Requirement - The required answer is the data below, restated word for word with images omitted.

The data -
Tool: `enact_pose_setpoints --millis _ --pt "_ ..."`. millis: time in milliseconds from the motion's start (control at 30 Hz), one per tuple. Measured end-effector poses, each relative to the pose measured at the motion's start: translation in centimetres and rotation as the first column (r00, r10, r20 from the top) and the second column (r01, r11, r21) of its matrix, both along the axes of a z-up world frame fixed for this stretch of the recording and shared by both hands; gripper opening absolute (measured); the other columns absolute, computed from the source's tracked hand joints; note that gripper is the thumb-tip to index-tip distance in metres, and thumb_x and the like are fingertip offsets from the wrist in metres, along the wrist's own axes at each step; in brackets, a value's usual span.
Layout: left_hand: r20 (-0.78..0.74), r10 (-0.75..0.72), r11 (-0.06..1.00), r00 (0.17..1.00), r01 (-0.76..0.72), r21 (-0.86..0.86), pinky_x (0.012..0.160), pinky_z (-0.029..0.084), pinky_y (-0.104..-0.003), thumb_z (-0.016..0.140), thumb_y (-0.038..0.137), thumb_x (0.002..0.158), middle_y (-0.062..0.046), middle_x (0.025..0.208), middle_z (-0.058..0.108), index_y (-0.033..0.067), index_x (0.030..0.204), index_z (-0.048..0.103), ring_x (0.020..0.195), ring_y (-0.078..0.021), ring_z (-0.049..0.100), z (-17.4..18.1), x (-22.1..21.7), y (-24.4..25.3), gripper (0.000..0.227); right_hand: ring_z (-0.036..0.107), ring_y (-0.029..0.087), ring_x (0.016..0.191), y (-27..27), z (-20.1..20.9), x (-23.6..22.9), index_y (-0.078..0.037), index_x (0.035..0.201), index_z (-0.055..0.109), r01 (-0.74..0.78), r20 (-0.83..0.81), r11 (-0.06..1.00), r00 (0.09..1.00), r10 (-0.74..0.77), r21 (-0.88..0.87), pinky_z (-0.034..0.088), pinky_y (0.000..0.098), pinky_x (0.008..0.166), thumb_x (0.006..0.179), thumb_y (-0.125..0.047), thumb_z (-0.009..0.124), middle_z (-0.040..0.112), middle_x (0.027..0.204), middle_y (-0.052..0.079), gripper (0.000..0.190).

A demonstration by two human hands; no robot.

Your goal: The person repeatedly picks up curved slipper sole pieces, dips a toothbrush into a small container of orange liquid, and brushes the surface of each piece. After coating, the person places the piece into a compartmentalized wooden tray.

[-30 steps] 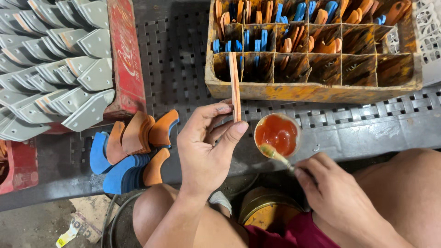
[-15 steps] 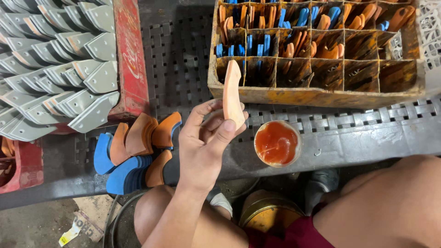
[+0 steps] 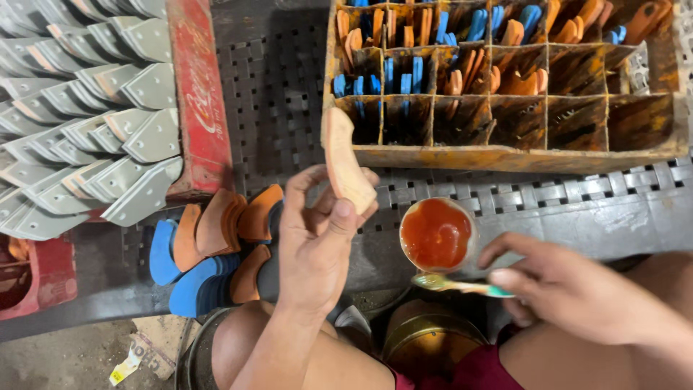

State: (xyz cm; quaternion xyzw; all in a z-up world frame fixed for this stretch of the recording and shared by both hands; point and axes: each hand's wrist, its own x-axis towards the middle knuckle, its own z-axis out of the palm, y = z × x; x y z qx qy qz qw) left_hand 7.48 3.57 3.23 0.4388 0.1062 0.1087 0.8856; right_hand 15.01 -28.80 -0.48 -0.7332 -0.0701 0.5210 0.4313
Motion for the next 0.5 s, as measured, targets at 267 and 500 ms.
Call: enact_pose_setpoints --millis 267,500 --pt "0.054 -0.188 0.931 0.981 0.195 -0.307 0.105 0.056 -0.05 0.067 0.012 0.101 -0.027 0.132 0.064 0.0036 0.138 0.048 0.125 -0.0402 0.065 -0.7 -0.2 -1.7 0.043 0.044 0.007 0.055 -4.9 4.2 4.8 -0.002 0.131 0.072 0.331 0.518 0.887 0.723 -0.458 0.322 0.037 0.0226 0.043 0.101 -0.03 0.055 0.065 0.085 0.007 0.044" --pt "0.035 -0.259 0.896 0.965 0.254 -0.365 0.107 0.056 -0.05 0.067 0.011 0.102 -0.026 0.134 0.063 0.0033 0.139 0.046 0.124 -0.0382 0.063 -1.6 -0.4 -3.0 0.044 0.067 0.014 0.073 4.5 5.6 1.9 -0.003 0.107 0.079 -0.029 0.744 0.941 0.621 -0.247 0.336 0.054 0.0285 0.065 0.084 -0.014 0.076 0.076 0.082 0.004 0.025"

Your response -
Tool: `enact_pose_setpoints --millis _ --pt "_ ..."`. millis: time in milliseconds from the motion's start (control at 30 Hz), one per tuple. Measured end-effector poses, each relative to the pose measured at the motion's start: translation in centimetres and rotation as the first column (r00, r10, r20 from the top) and the second column (r01, r11, r21) of its matrix, both along the axes of a z-up world frame fixed for this stretch of the recording and shared by both hands; gripper opening absolute (measured); the other columns absolute, computed from the source's tracked hand joints; note that gripper is the thumb-tip to index-tip distance in metres, and thumb_x and the like are fingertip offsets from the wrist in metres, along the wrist's own axes at each step; in brackets, a value's usual span.
Layout: left_hand: r20 (-0.78..0.74), r10 (-0.75..0.72), r11 (-0.06..1.00), r00 (0.17..1.00), r01 (-0.76..0.72), r21 (-0.86..0.86), pinky_x (0.012..0.160), pinky_z (-0.029..0.084), pinky_y (-0.104..-0.003), thumb_z (-0.016..0.140), thumb_y (-0.038..0.137), thumb_x (0.002..0.158), middle_y (-0.062..0.046), middle_x (0.025..0.208), middle_z (-0.058..0.108), index_y (-0.033..0.067), index_x (0.030..0.204), index_z (-0.048..0.103), ring_x (0.020..0.195), ring_y (-0.078..0.021), ring_z (-0.049..0.100), z (-17.4..18.1), x (-22.1..21.7), y (-24.4..25.3), gripper (0.000..0.227); right_hand: ring_z (-0.036..0.107), ring_y (-0.029..0.087), ring_x (0.016..0.191), y (-27..27), z (-20.1..20.9), x (-23.6..22.9), index_y (-0.078..0.037), index_x (0.035..0.201), index_z (-0.055..0.109), r01 (-0.74..0.78), r20 (-0.83..0.81), r11 (-0.06..1.00), r00 (0.09..1.00), r10 (-0.74..0.77), r21 (-0.88..0.87), pinky_z (-0.034..0.088), pinky_y (0.000..0.098), pinky_x (0.008..0.166), thumb_x (0.006..0.179), thumb_y (-0.125..0.047), thumb_z (-0.009..0.124), middle_z (-0.040..0.112), middle_x (0.027..0.204), middle_y (-0.052..0.079), gripper (0.000..0.190).

A demonstration by two human hands; no robot.

Your goal: The person repeatedly picks up curved slipper sole pieces, dips a toothbrush into a small container of orange liquid, and brushes the surface of each piece. After coating, the person places the piece into a compartmentalized wooden tray.

[-30 steps] 
[-15 steps] 
[+0 steps] 

State: (xyz cm; quaternion xyzw; all in a z-up world frame fixed for this stretch of the recording and shared by both hands; point and axes: each hand's wrist, its own x-axis towards the middle knuckle, its own z-axis out of the palm, y = z × x; x y z qx qy qz qw) left_hand 7.48 3.57 3.23 0.4388 0.1062 0.1087 0.8856; right_hand 15.01 -28.80 -0.48 -0.7332 -0.0701 0.5210 0.4313
Motion for the next 0.5 s, as measured, targets at 267 and 500 ms.
Call: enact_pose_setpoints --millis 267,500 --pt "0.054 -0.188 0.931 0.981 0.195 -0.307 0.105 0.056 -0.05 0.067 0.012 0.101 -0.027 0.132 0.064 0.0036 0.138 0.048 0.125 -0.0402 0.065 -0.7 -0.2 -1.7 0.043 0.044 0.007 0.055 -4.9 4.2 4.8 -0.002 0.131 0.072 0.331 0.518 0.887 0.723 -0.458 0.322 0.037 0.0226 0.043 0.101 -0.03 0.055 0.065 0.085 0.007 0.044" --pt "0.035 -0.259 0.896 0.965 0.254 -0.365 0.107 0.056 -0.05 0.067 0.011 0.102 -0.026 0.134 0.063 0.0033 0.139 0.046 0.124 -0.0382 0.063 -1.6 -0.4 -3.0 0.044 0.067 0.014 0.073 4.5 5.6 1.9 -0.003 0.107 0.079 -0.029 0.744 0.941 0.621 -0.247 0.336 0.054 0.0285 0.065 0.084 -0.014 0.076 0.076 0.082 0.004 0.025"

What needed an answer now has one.